Segment Start: Data excerpts

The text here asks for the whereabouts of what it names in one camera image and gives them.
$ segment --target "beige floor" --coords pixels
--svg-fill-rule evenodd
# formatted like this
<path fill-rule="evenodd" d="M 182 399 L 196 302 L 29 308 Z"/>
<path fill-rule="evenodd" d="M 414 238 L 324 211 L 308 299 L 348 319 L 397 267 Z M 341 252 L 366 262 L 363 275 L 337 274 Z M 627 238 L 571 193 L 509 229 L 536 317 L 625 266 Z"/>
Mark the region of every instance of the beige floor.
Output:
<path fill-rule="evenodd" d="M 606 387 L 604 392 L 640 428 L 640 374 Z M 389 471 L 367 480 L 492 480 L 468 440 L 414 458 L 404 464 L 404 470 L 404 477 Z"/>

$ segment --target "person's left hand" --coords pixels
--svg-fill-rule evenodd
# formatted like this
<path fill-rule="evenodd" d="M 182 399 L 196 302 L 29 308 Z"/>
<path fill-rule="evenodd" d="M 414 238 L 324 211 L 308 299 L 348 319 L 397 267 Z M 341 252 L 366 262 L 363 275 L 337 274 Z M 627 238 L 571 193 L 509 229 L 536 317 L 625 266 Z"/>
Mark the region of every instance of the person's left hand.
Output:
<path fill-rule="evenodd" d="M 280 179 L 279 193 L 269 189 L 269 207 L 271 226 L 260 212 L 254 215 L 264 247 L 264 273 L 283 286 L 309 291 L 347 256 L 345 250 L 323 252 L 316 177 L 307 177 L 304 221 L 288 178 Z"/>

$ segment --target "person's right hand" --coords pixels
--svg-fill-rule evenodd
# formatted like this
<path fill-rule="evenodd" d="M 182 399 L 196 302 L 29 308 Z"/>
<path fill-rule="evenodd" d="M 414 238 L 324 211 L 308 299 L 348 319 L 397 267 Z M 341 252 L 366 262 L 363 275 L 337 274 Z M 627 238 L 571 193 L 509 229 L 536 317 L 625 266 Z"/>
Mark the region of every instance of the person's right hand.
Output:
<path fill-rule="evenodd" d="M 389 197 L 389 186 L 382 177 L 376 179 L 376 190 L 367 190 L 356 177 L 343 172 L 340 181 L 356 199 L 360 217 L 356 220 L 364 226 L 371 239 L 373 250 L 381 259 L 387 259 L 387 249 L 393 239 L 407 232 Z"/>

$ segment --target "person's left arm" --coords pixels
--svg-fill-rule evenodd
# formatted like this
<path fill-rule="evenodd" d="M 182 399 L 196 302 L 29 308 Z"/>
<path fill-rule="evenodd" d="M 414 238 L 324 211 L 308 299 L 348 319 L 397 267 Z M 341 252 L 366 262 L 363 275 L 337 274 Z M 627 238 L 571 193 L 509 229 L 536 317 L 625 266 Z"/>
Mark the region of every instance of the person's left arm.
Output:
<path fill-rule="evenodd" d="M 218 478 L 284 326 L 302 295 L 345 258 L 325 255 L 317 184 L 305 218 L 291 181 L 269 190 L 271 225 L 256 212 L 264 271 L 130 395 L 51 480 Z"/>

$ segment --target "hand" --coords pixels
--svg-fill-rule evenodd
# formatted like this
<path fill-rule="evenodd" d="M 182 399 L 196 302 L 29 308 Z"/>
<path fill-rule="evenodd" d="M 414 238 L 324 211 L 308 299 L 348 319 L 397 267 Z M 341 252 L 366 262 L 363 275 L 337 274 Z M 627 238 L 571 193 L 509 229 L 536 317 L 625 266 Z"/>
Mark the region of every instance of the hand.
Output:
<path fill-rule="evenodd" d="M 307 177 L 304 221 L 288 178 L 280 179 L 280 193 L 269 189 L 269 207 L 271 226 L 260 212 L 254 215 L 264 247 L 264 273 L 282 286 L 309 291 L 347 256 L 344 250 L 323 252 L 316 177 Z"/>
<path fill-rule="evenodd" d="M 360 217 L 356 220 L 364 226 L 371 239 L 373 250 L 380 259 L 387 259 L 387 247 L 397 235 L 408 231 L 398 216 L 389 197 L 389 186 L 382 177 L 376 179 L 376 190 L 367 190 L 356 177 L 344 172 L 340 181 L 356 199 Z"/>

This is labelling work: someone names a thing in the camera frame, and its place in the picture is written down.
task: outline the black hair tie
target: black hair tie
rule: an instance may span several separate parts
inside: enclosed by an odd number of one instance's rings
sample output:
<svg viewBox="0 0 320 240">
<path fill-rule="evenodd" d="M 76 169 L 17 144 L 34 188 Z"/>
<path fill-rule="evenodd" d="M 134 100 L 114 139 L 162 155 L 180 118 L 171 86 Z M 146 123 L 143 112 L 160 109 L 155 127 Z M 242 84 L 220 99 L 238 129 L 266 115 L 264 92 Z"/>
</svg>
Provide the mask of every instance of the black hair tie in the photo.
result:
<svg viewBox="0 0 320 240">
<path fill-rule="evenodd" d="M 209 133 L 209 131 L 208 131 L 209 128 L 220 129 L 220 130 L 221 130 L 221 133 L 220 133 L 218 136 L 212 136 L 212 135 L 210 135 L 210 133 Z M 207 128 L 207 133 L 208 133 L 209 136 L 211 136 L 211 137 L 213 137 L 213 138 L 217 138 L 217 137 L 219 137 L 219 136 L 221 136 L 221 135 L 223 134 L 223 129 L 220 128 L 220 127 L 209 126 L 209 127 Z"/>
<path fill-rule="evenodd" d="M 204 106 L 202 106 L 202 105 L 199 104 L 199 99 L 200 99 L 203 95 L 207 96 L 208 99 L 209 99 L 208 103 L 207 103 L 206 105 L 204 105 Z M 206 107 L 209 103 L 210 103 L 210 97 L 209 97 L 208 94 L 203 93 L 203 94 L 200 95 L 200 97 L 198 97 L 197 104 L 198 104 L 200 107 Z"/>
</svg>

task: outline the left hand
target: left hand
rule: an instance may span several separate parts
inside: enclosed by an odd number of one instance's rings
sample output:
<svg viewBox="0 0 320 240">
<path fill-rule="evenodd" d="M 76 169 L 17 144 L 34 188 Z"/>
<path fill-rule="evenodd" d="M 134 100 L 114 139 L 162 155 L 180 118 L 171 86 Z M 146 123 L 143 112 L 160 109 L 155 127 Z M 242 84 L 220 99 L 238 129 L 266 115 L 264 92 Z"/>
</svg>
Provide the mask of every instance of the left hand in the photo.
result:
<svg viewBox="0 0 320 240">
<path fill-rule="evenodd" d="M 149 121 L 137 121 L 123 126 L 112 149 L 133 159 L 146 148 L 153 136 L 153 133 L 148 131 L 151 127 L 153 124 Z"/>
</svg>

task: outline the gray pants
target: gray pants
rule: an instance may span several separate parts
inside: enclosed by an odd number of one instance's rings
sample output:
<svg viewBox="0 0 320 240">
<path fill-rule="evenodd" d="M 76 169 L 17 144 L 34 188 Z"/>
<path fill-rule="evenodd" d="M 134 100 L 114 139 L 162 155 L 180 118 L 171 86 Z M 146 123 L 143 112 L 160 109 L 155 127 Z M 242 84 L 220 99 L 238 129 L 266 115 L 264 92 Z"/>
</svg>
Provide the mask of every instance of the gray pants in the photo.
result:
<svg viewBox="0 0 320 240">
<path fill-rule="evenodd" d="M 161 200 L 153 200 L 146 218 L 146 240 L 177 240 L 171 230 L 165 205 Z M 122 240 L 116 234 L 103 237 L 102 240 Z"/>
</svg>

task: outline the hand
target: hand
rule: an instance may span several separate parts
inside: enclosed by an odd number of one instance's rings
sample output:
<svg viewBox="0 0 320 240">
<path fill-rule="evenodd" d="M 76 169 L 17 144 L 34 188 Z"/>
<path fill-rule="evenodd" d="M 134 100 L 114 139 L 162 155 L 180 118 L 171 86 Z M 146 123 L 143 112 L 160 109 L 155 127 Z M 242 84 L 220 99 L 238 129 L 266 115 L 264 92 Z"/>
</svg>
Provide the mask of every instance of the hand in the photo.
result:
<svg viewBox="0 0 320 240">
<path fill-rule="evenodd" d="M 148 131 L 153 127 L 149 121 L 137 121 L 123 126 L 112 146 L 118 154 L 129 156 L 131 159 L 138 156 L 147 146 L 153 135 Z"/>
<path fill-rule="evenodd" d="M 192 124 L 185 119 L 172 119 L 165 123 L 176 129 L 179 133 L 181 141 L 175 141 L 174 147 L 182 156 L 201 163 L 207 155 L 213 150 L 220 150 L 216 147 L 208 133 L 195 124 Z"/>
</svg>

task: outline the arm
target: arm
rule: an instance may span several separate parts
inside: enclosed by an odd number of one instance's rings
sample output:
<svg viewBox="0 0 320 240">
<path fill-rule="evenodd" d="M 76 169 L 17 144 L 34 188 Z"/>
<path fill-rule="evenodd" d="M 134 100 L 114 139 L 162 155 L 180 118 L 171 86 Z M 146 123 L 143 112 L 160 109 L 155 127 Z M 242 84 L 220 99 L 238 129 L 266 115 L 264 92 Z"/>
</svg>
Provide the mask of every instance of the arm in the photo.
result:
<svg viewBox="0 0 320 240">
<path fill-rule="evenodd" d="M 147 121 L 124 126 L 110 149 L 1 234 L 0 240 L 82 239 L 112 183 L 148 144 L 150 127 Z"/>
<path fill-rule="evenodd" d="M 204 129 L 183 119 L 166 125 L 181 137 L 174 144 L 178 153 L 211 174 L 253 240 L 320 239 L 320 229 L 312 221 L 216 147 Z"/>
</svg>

Segment End: Data excerpts

[Prompt]
Looking at the records above, count the lines with the word "gray" in them; reply with the number only.

[Exercise result]
3